This flag, flown by order of George Washington commander in chief of the Continental Army in October 1775 is a symbol of solidarity, conviction and encouragement to fight for liberty.
“For we aim at what is honorable not only in the Lord’s sight but also in the sight of man.”
2 Corinthians 8:21
Through the years, Thomas Jefferson’s infamous separation of church and state statement has been perverted, exaggerated and repeatedly used to drive men and women of faith out of public service. Appeal to Heaven (ATH) agrees with the former President that the church and the state must be separate. We deny, however, the interpretation that those who have committed to Christ should not participate in the political process. Many of the men who signed the Declaration of Independence had some Bible School or Seminary training and our founding documents and buildings give credence to Almighty God. These references certainly do not imply a disregard for the teachings of Scripture or those who preach, teach and believe those principles.
ATH began because we saw far too few men and women entering politics who took their Christian faith seriously. We heard the usual excuses. “Politicians are dirty.” “The Lord isn’t welcome in government anymore.” “My family and job take up my time so I don’t have time to get involved in something where I really can’t make a difference.”

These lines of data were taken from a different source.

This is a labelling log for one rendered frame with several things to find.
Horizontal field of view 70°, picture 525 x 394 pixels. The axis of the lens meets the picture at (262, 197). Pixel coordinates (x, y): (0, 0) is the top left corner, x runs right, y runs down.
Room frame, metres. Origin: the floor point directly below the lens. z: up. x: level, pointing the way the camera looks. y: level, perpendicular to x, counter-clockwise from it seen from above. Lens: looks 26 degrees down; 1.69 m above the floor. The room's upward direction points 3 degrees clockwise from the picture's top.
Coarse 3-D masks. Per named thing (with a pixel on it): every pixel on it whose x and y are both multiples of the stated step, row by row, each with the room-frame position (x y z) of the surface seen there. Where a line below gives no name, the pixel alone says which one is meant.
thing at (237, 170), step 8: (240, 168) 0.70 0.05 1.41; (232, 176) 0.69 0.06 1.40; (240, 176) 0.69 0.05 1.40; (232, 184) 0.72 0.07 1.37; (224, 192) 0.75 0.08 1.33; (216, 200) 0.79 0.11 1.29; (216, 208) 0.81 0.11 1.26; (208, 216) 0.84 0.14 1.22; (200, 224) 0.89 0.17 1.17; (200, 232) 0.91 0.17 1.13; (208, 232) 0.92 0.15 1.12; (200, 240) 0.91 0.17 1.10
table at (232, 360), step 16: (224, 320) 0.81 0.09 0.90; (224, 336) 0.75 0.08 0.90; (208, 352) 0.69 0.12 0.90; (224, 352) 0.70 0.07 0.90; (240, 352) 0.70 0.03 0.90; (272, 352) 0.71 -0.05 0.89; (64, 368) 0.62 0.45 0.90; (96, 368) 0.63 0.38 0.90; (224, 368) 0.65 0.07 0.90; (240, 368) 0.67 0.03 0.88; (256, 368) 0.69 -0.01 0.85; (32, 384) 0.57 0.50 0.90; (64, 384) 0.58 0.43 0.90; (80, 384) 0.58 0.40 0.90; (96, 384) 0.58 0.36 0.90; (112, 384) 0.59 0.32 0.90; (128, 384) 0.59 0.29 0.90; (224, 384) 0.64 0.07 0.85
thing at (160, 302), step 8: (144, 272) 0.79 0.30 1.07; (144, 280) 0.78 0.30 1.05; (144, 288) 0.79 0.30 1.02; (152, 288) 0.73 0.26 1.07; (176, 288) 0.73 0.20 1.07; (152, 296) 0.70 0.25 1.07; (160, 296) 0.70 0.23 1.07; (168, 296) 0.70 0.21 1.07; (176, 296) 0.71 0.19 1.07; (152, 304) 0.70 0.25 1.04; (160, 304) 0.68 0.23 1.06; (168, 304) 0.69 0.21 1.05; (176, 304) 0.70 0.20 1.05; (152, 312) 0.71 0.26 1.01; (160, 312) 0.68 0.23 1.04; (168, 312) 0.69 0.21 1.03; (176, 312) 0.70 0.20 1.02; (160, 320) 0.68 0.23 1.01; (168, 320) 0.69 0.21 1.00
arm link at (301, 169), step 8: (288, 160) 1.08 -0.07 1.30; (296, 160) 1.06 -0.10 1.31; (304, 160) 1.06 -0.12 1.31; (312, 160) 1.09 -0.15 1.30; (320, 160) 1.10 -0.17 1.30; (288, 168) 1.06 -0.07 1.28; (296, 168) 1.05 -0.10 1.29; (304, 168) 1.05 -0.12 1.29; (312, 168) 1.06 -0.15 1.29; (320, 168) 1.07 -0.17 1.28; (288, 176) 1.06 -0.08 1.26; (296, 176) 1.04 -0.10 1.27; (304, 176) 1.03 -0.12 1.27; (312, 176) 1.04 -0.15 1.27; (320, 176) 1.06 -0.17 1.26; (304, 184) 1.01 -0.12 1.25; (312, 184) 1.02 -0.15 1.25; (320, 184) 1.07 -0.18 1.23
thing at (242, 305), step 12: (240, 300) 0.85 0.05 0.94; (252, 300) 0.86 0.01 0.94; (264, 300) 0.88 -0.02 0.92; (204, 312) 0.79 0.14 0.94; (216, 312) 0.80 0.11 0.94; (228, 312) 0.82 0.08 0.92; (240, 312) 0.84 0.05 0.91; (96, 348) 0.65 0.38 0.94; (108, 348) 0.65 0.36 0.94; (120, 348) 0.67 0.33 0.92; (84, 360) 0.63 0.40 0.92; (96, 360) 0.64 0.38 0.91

With that reality in mind, we are gathering a network of fellow believers serving Christ in public office to fellowship, encourage, and serve one another in our common mission.
THE WHITE PINE
There was a time when eastern white pines lined the landscape of the American colonies. With heights more than 250 feet, these trees met England’s military and commercial needs for sailing ship masts. For their own purposes, the colonists claimed the supply of trees close to the ocean. The ‘Broad Arrow’ act, however, allowed the King’s men to take an unlimited number of trees inland. This act caused such resentment against the crown that it helped to start the Revolutionary War. The white pine was placed on Revolutionary War flags to remind the colonies of the overreach of the government.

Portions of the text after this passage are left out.